The structure of the throne was raised on feet covered with gold and led to silver steps, covered with a canopy of silk arched and raised on 12 golden pillars decorated with pearl ribbons.

The Peacock Throne remained in the possession of Shah Jahan’s sons and grandsons until 1739, when the Shah of Iran conquered Delhi and returned to Persia with the Peacock Throne after the overthrow of the then Mughal Emperor Muhammad Shah.

In 1747, Nadir Shah was killed by his bodyguards, his palace was looted, and soldiers dismantled the Peacock Throne.

Construction of the Taj Mahal

3 years after her inauguration as Empress of the Mongols, in 1631, Mumtaz Mahal accompanied her husband, Shah Jahan, on one of his military campaigns, and was pregnant at the time.

After a 30-hour labor, Mumtaz Mahal gave birth to a baby girl, but the mother died of postpartum hemorrhage at the age of 38. This event was prompted by the grief of Shah Jahan, who buried her in the walled garden of Zainabad. temporary.

After this tragedy, it was said that Shah Jahan withdrew from the people, and remained in his shelter for a whole year, and when he came out to them, he turned all his hair.
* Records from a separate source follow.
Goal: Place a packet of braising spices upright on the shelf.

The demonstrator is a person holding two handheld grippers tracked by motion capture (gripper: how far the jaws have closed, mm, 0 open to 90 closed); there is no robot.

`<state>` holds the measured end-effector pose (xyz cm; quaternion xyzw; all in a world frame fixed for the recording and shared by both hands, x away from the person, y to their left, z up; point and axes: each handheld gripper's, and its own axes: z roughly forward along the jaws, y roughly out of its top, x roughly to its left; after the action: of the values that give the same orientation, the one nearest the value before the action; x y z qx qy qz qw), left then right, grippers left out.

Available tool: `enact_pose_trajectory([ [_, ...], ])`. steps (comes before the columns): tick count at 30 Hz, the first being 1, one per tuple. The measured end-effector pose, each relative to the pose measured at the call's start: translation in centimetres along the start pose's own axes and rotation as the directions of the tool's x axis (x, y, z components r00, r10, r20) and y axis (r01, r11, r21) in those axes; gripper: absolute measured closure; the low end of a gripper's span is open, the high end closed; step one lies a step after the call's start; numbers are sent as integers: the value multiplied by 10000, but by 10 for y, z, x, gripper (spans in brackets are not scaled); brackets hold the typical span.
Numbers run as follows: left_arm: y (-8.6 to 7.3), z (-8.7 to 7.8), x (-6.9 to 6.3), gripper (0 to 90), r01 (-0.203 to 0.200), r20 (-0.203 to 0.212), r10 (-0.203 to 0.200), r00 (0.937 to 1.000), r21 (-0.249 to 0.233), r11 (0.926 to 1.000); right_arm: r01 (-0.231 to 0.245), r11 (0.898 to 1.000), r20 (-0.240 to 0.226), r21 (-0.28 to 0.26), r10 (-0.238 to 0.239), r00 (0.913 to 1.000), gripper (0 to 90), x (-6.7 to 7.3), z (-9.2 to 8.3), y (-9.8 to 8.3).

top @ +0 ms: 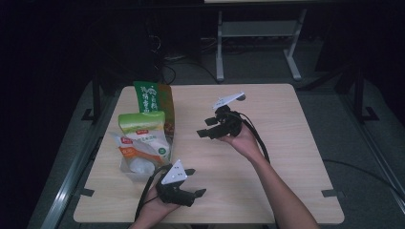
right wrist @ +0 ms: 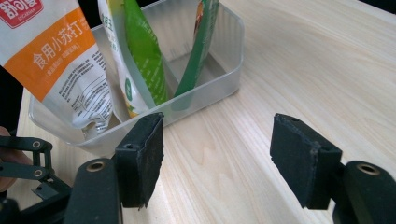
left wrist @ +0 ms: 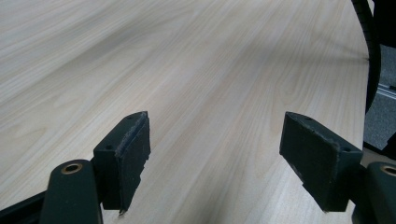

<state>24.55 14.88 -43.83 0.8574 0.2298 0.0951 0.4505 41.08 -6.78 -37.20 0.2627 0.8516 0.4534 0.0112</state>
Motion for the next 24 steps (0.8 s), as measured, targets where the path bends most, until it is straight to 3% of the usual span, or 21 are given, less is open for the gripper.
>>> enact_pose_trajectory([
  [15,0,-1,1,242,74,7,-74,10000,-93,9999,-147,9996,256,225,141,9996,307,-8,-15,-8],
  [24,-1,-2,3,241,137,30,-137,9999,-75,9999,-437,9988,386,223,428,9983,306,-11,-21,-22],
])
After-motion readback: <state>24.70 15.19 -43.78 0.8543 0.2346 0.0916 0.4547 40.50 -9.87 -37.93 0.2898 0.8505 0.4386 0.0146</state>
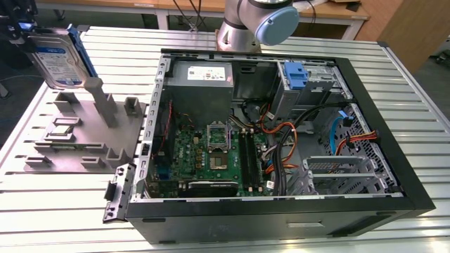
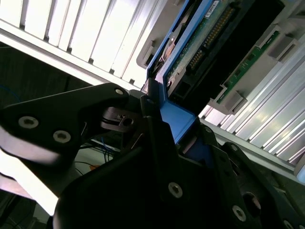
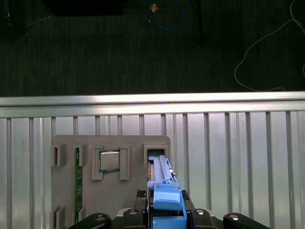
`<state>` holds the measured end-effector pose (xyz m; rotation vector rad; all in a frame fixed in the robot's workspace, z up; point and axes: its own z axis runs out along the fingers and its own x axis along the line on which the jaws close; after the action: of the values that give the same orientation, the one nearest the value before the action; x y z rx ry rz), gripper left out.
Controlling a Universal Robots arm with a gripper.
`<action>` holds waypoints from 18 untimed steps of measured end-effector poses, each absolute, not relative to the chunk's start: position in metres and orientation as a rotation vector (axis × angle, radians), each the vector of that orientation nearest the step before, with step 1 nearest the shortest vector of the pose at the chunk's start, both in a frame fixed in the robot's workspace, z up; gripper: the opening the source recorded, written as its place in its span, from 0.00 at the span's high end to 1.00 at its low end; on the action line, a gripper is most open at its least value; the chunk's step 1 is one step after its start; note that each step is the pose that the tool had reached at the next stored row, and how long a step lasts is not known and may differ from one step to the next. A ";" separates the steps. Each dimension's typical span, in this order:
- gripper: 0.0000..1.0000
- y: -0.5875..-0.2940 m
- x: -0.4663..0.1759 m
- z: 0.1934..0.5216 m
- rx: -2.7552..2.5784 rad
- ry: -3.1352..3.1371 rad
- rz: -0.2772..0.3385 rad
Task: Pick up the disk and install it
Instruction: 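Pick up the disk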
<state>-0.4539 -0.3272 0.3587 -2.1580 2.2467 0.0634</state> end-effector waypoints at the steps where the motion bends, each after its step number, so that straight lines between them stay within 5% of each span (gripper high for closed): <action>1: 0.63 -0.327 -0.454 0.359 -2.158 2.247 0.063; 18: 0.63 -0.327 -0.454 0.362 -2.158 2.247 0.063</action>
<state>-0.4539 -0.3272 0.3619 -2.1579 2.2466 0.0633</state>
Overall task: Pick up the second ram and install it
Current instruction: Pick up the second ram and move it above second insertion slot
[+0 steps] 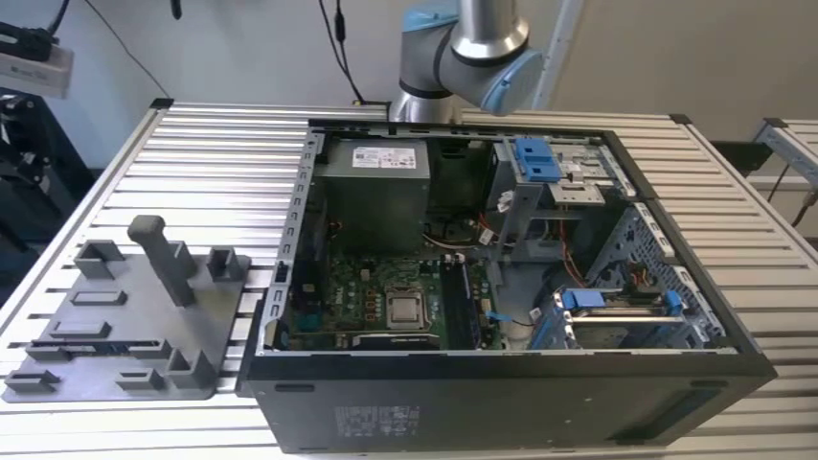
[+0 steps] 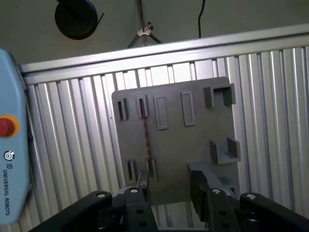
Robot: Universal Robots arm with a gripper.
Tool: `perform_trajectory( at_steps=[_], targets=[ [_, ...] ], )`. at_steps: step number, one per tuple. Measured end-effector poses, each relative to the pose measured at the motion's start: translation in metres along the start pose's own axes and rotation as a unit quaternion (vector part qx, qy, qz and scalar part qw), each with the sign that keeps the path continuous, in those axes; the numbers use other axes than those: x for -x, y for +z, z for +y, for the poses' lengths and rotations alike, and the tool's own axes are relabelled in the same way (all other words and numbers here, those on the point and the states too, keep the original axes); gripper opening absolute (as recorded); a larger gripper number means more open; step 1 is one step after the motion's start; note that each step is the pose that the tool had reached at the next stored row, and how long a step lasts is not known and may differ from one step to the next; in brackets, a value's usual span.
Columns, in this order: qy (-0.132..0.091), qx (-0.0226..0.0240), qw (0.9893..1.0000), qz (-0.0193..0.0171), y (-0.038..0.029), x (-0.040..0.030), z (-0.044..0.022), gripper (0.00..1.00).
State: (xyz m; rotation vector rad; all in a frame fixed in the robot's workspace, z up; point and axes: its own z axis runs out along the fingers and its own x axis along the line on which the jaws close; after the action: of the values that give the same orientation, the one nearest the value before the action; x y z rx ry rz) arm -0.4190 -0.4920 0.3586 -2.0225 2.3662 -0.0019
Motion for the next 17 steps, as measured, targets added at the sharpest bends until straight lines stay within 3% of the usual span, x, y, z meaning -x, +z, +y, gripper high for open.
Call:
perform_trajectory(
  at_steps=[3,8,13,17],
  targets=[
    [-0.002,0.0002,1.0000,-0.0010,0.0046,-0.0011,-0.0002,0.48],
    [-0.010,0.0007,0.9999,-0.0030,0.0135,-0.0090,-0.0012,0.48],
    [-0.016,0.0020,0.9999,-0.0032,0.0221,-0.0165,-0.0022,0.48],
    [-0.028,0.0026,0.9996,-0.0034,0.0269,-0.0182,-0.0023,0.48]
  ],
)
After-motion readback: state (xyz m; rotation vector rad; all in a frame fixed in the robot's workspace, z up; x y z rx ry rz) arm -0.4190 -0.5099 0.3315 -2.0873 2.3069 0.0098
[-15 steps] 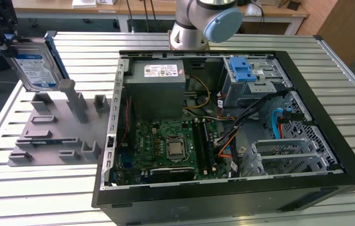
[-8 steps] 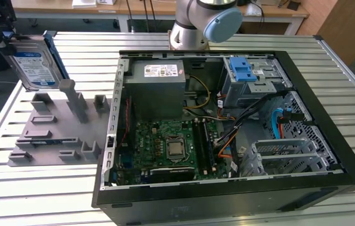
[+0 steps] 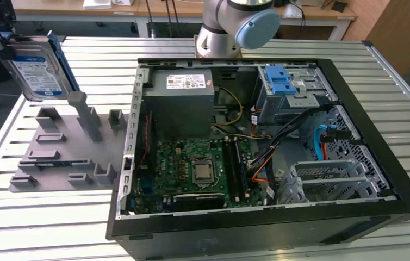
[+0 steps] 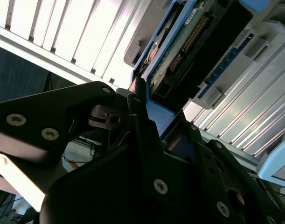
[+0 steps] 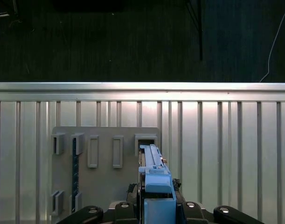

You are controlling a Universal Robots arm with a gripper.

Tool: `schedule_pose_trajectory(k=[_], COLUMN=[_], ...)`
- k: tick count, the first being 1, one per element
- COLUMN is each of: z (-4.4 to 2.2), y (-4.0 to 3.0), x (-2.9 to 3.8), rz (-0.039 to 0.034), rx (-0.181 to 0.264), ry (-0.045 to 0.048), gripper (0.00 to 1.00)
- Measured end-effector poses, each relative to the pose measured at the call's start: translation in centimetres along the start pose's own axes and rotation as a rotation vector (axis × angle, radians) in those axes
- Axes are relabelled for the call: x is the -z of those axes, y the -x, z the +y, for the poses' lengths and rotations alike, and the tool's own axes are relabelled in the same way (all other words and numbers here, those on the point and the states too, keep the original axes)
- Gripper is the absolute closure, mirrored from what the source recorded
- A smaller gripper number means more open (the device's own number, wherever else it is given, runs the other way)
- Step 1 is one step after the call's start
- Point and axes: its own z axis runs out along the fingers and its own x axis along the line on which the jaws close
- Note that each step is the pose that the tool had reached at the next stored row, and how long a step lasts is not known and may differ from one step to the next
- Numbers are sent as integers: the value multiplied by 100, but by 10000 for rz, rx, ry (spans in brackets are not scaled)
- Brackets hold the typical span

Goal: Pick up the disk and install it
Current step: 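Pick up the disk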

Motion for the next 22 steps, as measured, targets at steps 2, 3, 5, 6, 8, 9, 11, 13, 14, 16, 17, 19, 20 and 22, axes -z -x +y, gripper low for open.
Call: schedule_pose_trajectory(k=[2, 3, 5, 6, 8, 9, 11, 13, 14, 16, 17, 19, 20, 22], z=[0, 0, 0, 0, 0, 0, 1, 1, 1, 1, 1, 1, 1, 1], y=[0, 0, 1, 1, 2, 2, 2, 3, 3, 3, 3, 4, 4, 5], x=[20, 30, 56, 89, 122, 133, 158, 186, 201, 234, 250, 283, 298, 330], rz=[0, 0, 0, 0, 0, 0, 0, 0, 0, 0, 0, 0, 0, 0], rx=[0, 0, 0, 0, 0, 0, 0, 0, 1, 0, 1, 0, 0, 0], ry=[0, -1, 0, 0, 1, 0, 0, 0, 1, 0, 0, 0, 0, 1], gripper=[63, 63, 63, 63, 63, 63, 63, 63, 63, 63, 63, 63, 63, 63])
He immortalized the memory of his beloved wife by building the Taj Mahal mausoleum; One of the seven wonders of the world and one of the beautiful masterpieces of Islamic architecture.

Designed by Isa Shirazi and Amanullah Khan Shirazi, the mausoleum was built in Agra and took 22 years to complete.

The Taj Mahal Mausoleum was built by Shah Jahan in memory of his wife Mumtaz Mahal, and her body was brought to him in a golden coffin and buried next to her (Getty Images)

The Taj Mahal is built of white marble, and apart from its distinctive and unique design, it has the beauty of changing its color with the change of time of day and the reflection of sunlight on it.

After the completion of the monument of love for Mumtaz Mahal, her remains were transferred to him in a golden coffin, and one of the legends surrounding this shrine is that it was designed so that the emperor could see him or his reflection in the water. on each side.

Isolation and death

At the end of Shah Jahan’s 30-year reign, he fell ill in September 1657 and his sons began a struggle over his succession in preparation for his possible death.

In 1658, his son Aurangzeb dethroned him and imprisoned him in Agra Fort under heavy guard after killing his elder brother Dara, who was the heir to the throne.

Shah Jahan accompanied his daughter Jahan Nara until his death in 1666 at the age of 76, and was buried next to his wife Mumtaz Mahal in the Taj Mahal mausoleum.